◆ Records provided
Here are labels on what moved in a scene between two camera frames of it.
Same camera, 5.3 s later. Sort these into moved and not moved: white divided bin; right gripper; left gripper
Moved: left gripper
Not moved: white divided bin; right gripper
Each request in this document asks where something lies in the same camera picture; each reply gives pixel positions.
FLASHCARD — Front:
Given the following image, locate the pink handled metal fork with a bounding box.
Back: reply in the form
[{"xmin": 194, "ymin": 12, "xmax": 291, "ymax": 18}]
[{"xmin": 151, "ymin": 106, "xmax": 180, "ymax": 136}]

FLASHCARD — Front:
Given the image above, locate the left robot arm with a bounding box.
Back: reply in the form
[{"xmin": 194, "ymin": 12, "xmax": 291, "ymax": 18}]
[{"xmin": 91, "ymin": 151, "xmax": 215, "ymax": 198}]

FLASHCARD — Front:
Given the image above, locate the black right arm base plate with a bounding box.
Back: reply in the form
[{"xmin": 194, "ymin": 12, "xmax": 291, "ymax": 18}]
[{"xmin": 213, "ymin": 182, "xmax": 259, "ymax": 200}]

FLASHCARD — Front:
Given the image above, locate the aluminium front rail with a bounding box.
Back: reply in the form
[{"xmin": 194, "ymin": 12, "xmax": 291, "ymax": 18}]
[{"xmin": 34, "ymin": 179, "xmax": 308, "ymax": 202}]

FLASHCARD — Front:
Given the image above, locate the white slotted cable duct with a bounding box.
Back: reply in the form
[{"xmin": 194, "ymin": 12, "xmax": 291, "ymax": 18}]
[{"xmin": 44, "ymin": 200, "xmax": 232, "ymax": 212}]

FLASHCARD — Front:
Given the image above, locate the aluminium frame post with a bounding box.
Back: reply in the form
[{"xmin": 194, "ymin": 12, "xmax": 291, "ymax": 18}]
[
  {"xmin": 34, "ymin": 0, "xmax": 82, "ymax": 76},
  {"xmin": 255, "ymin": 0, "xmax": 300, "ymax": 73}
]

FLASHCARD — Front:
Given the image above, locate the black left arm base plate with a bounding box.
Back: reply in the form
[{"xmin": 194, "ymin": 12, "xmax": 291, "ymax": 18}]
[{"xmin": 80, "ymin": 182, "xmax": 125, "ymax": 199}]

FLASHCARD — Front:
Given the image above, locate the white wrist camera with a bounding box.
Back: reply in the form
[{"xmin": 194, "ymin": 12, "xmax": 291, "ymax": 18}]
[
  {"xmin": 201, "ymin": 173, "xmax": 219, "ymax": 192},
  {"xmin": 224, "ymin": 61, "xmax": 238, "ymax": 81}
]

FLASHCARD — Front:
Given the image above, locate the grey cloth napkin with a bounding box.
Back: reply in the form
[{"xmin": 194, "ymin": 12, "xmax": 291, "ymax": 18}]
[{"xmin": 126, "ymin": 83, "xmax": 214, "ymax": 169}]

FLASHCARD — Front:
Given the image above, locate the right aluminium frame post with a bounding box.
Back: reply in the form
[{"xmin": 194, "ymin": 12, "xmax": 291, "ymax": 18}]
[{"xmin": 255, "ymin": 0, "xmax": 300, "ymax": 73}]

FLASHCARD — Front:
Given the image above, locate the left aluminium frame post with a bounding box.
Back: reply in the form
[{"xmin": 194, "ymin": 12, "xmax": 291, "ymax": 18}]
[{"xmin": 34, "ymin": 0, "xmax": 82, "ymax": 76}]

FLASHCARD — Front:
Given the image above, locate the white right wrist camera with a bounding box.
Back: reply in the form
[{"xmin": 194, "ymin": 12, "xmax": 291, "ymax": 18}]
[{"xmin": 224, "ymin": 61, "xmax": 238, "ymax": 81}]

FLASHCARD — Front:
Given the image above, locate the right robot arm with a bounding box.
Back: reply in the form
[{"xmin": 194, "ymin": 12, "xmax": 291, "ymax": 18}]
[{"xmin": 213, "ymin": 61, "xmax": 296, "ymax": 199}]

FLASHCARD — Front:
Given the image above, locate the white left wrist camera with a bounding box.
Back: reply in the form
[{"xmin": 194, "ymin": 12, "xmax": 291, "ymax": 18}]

◆ Work order
What is needed here is an exact copy of all the records above.

◆ Answer box
Here are labels on what moved in a scene between two camera frames of it.
Same camera, 5.3 s later. Sort these into moved and not moved: white divided bin; right gripper; left gripper
Moved: left gripper
Not moved: white divided bin; right gripper
Each request in this document asks where something lies in the same camera picture; each reply gives pixel positions.
FLASHCARD — Front:
Given the following image, locate the pink handled metal fork with a bounding box.
Back: reply in the form
[{"xmin": 194, "ymin": 12, "xmax": 291, "ymax": 18}]
[{"xmin": 151, "ymin": 106, "xmax": 180, "ymax": 136}]

FLASHCARD — Front:
Given the image above, locate the left robot arm with a bounding box.
Back: reply in the form
[{"xmin": 194, "ymin": 12, "xmax": 291, "ymax": 18}]
[{"xmin": 91, "ymin": 151, "xmax": 215, "ymax": 198}]

FLASHCARD — Front:
Given the image above, locate the black right arm base plate with a bounding box.
Back: reply in the form
[{"xmin": 194, "ymin": 12, "xmax": 291, "ymax": 18}]
[{"xmin": 213, "ymin": 182, "xmax": 259, "ymax": 200}]

FLASHCARD — Front:
Given the image above, locate the aluminium front rail with a bounding box.
Back: reply in the form
[{"xmin": 194, "ymin": 12, "xmax": 291, "ymax": 18}]
[{"xmin": 34, "ymin": 179, "xmax": 308, "ymax": 202}]

FLASHCARD — Front:
Given the image above, locate the white slotted cable duct with a bounding box.
Back: reply in the form
[{"xmin": 194, "ymin": 12, "xmax": 291, "ymax": 18}]
[{"xmin": 44, "ymin": 200, "xmax": 232, "ymax": 212}]

FLASHCARD — Front:
Given the image above, locate the aluminium frame post with a bounding box.
Back: reply in the form
[{"xmin": 194, "ymin": 12, "xmax": 291, "ymax": 18}]
[
  {"xmin": 34, "ymin": 0, "xmax": 82, "ymax": 76},
  {"xmin": 255, "ymin": 0, "xmax": 300, "ymax": 73}
]

FLASHCARD — Front:
Given the image above, locate the black left arm base plate with a bounding box.
Back: reply in the form
[{"xmin": 194, "ymin": 12, "xmax": 291, "ymax": 18}]
[{"xmin": 80, "ymin": 182, "xmax": 125, "ymax": 199}]

FLASHCARD — Front:
Given the image above, locate the white wrist camera with a bounding box.
Back: reply in the form
[{"xmin": 194, "ymin": 12, "xmax": 291, "ymax": 18}]
[
  {"xmin": 201, "ymin": 173, "xmax": 219, "ymax": 192},
  {"xmin": 224, "ymin": 61, "xmax": 238, "ymax": 81}
]

FLASHCARD — Front:
Given the image above, locate the grey cloth napkin with a bounding box.
Back: reply in the form
[{"xmin": 194, "ymin": 12, "xmax": 291, "ymax": 18}]
[{"xmin": 126, "ymin": 83, "xmax": 214, "ymax": 169}]

FLASHCARD — Front:
Given the image above, locate the right aluminium frame post with a bounding box.
Back: reply in the form
[{"xmin": 194, "ymin": 12, "xmax": 291, "ymax": 18}]
[{"xmin": 255, "ymin": 0, "xmax": 300, "ymax": 73}]

FLASHCARD — Front:
Given the image above, locate the left aluminium frame post with a bounding box.
Back: reply in the form
[{"xmin": 194, "ymin": 12, "xmax": 291, "ymax": 18}]
[{"xmin": 34, "ymin": 0, "xmax": 82, "ymax": 76}]

FLASHCARD — Front:
Given the image above, locate the white right wrist camera with a bounding box.
Back: reply in the form
[{"xmin": 194, "ymin": 12, "xmax": 291, "ymax": 18}]
[{"xmin": 224, "ymin": 61, "xmax": 238, "ymax": 81}]

FLASHCARD — Front:
Given the image above, locate the right robot arm with a bounding box.
Back: reply in the form
[{"xmin": 194, "ymin": 12, "xmax": 291, "ymax": 18}]
[{"xmin": 213, "ymin": 61, "xmax": 296, "ymax": 199}]

FLASHCARD — Front:
Given the image above, locate the white left wrist camera with a bounding box.
Back: reply in the form
[{"xmin": 194, "ymin": 12, "xmax": 291, "ymax": 18}]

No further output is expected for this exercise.